The safety education initiative comes as motorcycle accident fatality rates continue on their upward graph, causing concern to law enforcement officials, motorcycling groups as well as Georgia motorcycle accident lawyers. While other highway accident statistics have dropped steadily over the past decade, motorcycle accident fatalities have actually increased during the same period of time. Currently, motorcycle accident fatalities constitute 14 percent of all highway fatalities in the US. In 2007, 162 motorcyclists died in accidents in Georgia. 3,334 people were injured in these accidents.
Bringing these numbers down is imperative. We can’t afford to feel any sense of accomplishment in bringing down fatality rates in traffic accidents when motorcycle crash rates continue to remain at the same level they have been for years. As gasoline prices began to spike in 2005, more and more numbers of motorists in Georgia ditched their cars for fuel-efficient motorbikes. The result has been a corresponding increase in accidents and deaths.

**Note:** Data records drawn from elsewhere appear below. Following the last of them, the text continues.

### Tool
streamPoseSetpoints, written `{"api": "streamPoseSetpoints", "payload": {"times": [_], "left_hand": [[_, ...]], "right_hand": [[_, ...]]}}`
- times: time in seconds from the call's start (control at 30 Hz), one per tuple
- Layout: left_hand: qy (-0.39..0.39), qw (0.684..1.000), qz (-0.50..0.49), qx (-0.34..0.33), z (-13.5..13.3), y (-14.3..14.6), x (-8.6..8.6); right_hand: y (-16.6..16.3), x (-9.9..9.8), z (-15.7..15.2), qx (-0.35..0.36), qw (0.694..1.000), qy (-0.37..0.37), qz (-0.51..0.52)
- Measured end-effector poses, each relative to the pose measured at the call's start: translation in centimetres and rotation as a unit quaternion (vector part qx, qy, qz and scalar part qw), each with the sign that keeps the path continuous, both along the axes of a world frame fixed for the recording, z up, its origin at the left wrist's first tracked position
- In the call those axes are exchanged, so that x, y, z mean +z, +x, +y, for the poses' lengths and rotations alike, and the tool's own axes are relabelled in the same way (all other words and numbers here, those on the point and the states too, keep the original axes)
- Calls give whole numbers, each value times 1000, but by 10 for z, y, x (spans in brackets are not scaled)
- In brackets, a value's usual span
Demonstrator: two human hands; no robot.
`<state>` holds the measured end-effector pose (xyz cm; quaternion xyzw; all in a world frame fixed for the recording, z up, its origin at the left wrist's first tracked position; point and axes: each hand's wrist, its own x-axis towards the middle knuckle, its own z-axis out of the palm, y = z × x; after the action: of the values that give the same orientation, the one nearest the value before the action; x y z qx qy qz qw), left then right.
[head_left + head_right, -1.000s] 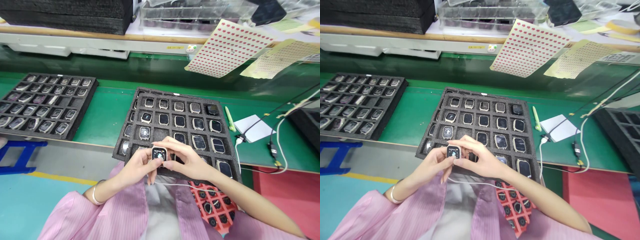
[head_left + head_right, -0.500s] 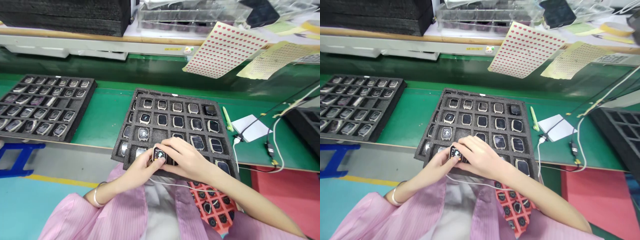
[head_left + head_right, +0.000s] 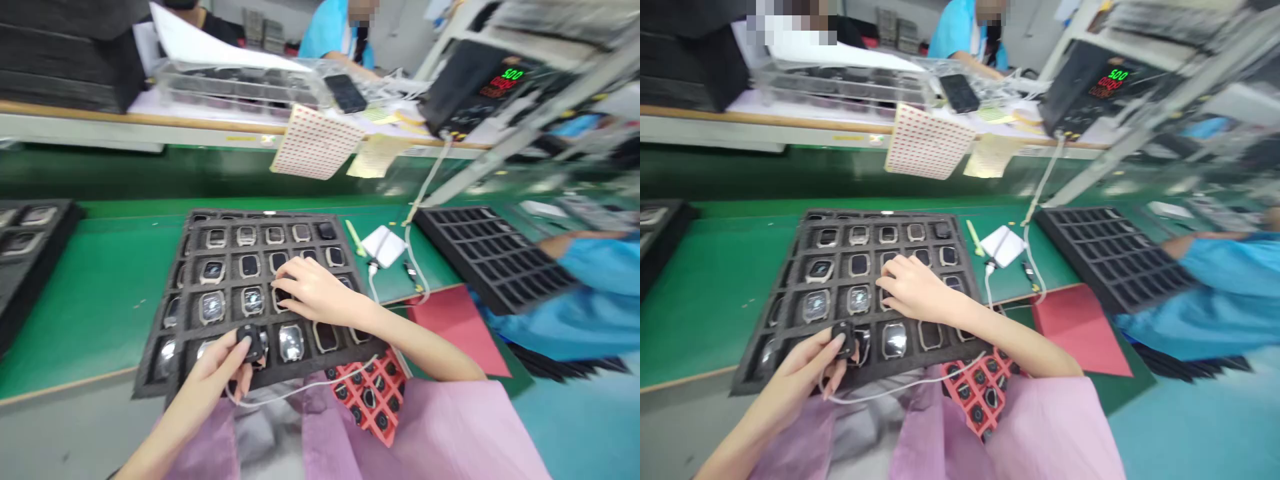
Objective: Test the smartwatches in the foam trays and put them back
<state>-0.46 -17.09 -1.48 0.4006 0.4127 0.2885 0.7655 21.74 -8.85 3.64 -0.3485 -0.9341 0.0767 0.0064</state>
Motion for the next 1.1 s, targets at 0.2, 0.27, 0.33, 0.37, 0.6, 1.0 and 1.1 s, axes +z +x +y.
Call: {"api": "streamPoseSetpoints", "payload": {"times": [0.2, 0.27, 0.33, 0.37, 0.6, 1.0, 1.1], "left_hand": [[-20, 999, -26, 35, 6, 26, 0], [-7, 999, -33, 28, 7, 31, -1], [4, 999, -37, 16, 8, 33, 0], [5, 999, -44, 12, 9, 34, 0], [-3, 993, -121, 11, 17, 32, -3], [23, 999, -37, 29, 13, 37, -4], [26, 999, -40, 26, 12, 37, -3]], "right_hand": [[12, -12, -12, -47, 997, -5, -62], [10, -19, -11, -65, 997, 1, -41], [11, -20, -8, -75, 997, -3, -7], [12, -18, -6, -77, 997, -5, 9], [17, 3, -15, -27, 964, -132, 229], [3, -3, -27, 45, 984, -103, 137], [3, -12, -33, 34, 973, -124, 193]]}}
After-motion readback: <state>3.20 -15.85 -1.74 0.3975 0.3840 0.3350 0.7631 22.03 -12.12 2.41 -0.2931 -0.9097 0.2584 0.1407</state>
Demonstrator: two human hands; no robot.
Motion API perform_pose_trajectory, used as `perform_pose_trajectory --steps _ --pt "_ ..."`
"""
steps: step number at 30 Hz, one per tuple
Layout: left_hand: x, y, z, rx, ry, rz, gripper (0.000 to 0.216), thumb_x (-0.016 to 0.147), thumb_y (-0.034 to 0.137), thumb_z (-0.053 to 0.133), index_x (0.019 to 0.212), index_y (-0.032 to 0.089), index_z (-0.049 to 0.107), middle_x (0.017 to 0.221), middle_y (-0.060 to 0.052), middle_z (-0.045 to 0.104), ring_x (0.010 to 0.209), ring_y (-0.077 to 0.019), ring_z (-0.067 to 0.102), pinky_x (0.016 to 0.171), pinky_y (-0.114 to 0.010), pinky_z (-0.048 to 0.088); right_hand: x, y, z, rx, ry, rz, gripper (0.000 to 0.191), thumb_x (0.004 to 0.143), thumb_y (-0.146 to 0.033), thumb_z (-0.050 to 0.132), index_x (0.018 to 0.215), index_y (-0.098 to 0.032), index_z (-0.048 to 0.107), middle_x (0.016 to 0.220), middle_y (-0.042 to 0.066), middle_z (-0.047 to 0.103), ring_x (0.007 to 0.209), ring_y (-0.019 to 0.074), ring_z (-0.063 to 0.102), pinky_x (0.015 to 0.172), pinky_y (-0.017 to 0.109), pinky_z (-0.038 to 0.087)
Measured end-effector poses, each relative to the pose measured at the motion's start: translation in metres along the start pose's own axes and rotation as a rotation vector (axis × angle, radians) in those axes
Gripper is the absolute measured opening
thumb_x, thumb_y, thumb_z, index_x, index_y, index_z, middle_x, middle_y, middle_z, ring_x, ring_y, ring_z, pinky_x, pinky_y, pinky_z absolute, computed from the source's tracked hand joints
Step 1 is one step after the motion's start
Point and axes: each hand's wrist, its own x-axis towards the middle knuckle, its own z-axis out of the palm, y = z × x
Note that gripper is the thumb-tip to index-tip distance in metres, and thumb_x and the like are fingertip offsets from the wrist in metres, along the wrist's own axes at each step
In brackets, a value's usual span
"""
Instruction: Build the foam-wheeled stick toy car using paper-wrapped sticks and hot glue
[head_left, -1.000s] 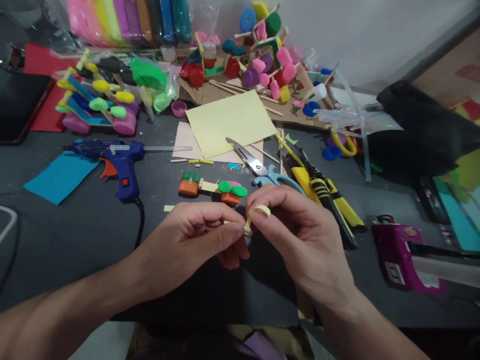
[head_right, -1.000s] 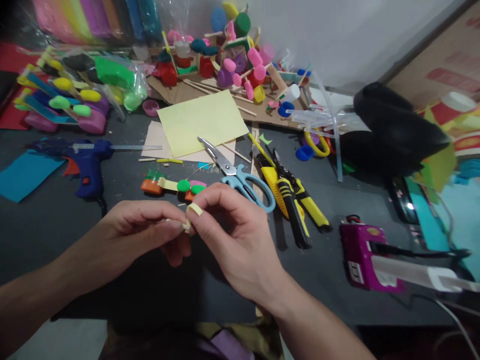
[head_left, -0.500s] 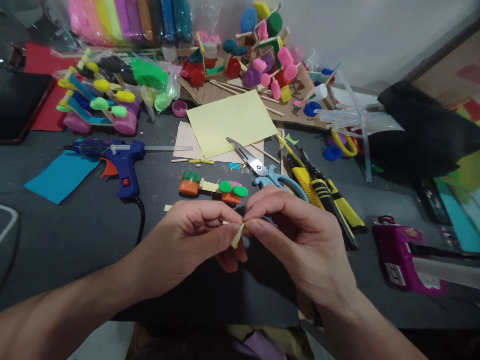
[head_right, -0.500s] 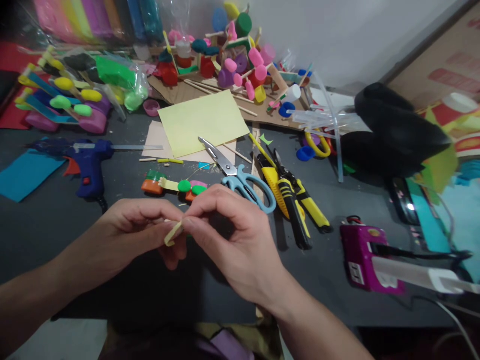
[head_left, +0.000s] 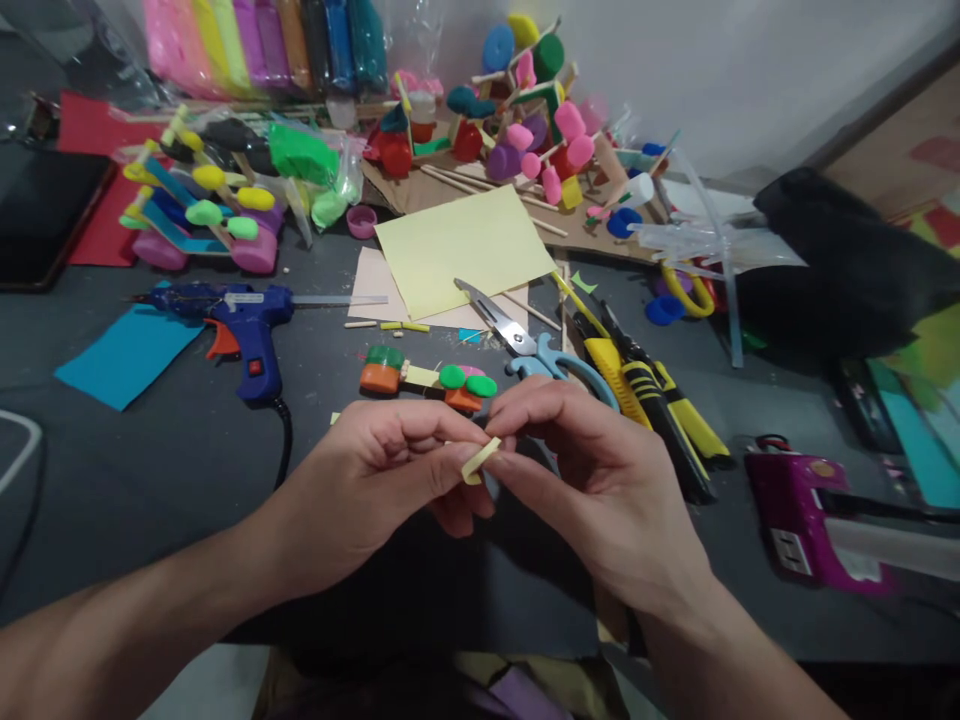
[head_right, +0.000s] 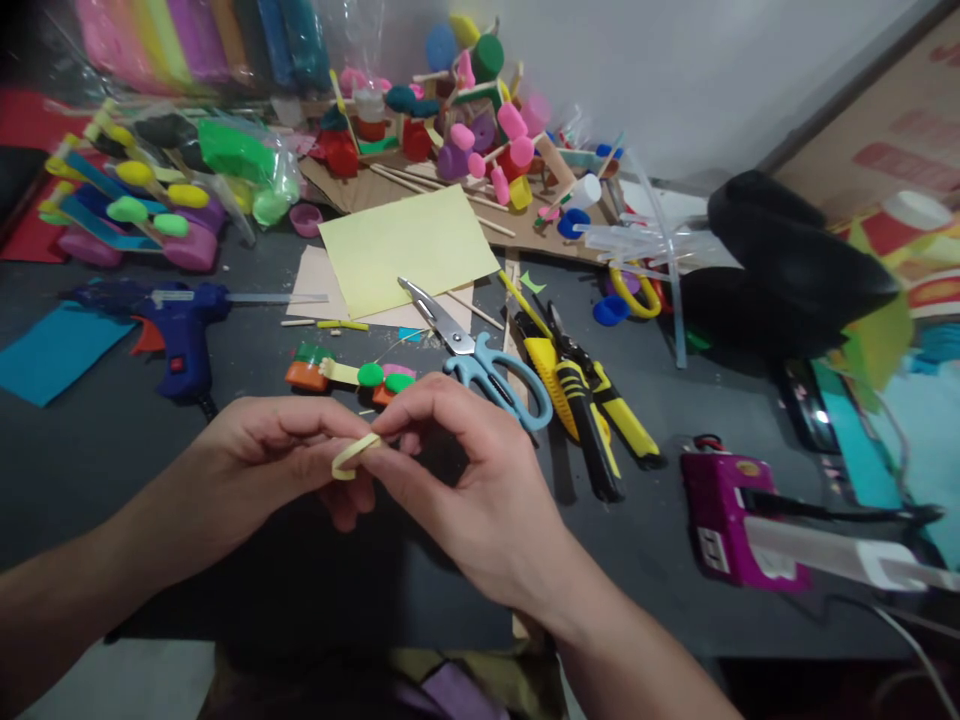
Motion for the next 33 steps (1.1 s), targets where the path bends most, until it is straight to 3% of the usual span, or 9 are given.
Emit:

There is no reason why these statistics should remain depressing. Nationwide, other states have had remarkable success in reducing motorcycle fatality rates. In California for instance, a stronger emphasis on motorcycle safety programs for new riders, has meant a drop in motorcycle-related fatalities.
We’re positive that this motorcycle safety education is a strong step towards the goal of bringing down these fatality statistics. In Georgia, the Department of Driver’s Services offers motorcycle safety training. We encourage all riders to enroll in these programs, to improve their chances of getting home safe after a ride.